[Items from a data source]
▼

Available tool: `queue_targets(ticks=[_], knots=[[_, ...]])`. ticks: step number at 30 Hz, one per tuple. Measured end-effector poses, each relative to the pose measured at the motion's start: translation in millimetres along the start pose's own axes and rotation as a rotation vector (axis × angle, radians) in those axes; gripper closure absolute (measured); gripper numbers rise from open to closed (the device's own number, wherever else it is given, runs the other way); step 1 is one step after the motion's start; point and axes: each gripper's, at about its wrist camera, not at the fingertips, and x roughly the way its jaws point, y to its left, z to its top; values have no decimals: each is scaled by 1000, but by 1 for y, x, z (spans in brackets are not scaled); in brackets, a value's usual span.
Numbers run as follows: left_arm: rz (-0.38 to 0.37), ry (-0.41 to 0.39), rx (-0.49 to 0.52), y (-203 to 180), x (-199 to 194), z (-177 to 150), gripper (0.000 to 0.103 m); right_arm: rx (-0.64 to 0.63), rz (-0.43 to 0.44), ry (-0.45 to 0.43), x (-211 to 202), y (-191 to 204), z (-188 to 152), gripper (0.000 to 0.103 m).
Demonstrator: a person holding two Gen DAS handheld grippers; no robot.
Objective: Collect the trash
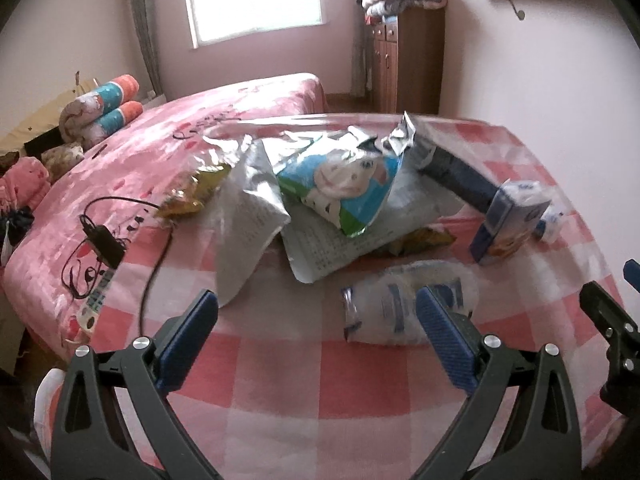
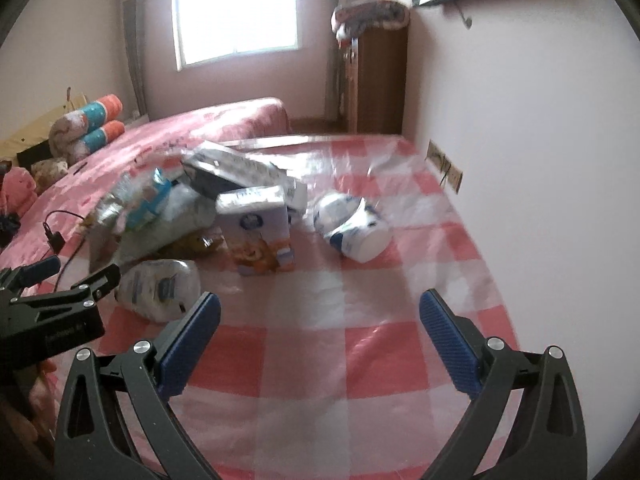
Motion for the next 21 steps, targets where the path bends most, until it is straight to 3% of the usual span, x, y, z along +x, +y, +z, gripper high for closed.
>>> queue_targets(ticks=[11, 21], knots=[[2, -95, 5, 5, -47, -1, 4, -31, 8, -140, -62, 11, 5, 5], [3, -142, 8, 11, -67, -7, 4, -26, 32, -149, -88, 19, -2, 5]])
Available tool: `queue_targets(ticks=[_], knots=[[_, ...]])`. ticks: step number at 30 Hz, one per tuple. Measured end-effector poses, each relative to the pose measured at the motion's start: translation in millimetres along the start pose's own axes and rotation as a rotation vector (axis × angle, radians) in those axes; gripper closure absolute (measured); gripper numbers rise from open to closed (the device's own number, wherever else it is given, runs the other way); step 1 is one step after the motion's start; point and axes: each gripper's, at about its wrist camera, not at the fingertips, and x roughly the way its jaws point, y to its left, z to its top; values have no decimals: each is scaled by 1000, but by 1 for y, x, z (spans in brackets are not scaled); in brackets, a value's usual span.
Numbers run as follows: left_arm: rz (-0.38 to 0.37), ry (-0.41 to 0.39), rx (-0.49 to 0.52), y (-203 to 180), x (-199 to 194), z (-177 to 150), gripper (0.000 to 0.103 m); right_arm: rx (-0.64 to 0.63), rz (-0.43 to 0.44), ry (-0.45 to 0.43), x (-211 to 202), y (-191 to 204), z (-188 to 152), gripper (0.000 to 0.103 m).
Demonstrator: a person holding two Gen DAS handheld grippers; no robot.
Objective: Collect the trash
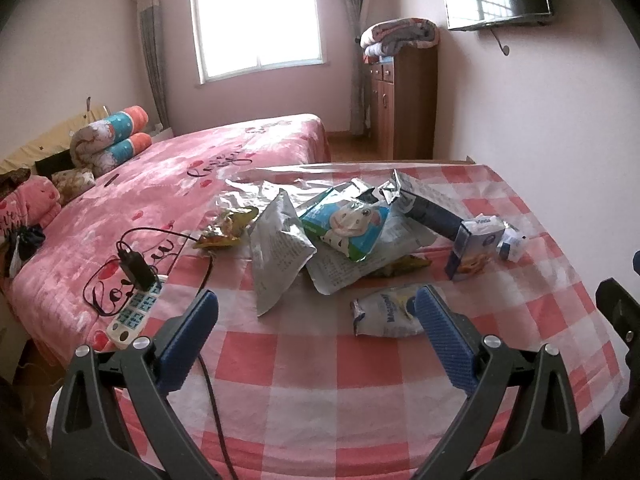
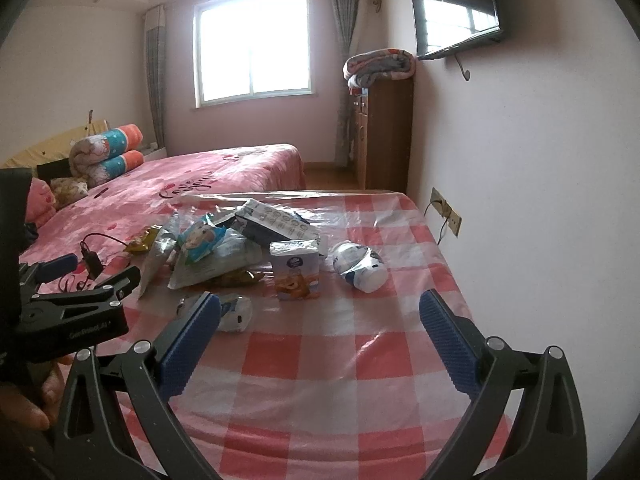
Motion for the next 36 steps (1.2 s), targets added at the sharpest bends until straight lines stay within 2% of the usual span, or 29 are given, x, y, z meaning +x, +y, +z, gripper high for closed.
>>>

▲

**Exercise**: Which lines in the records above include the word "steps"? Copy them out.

**Solution**:
Motion for the next 21 steps, targets where the path bends most, until it is straight to 3% of the usual span, x, y, z along +x, +y, +z, gripper high for closed.
Motion for the next 36 steps (1.2 s), targets added at the sharpest bends until straight lines stay within 2% of the usual span, or 29 are given, x, y, z meaning +x, +y, +z, gripper high for closed.

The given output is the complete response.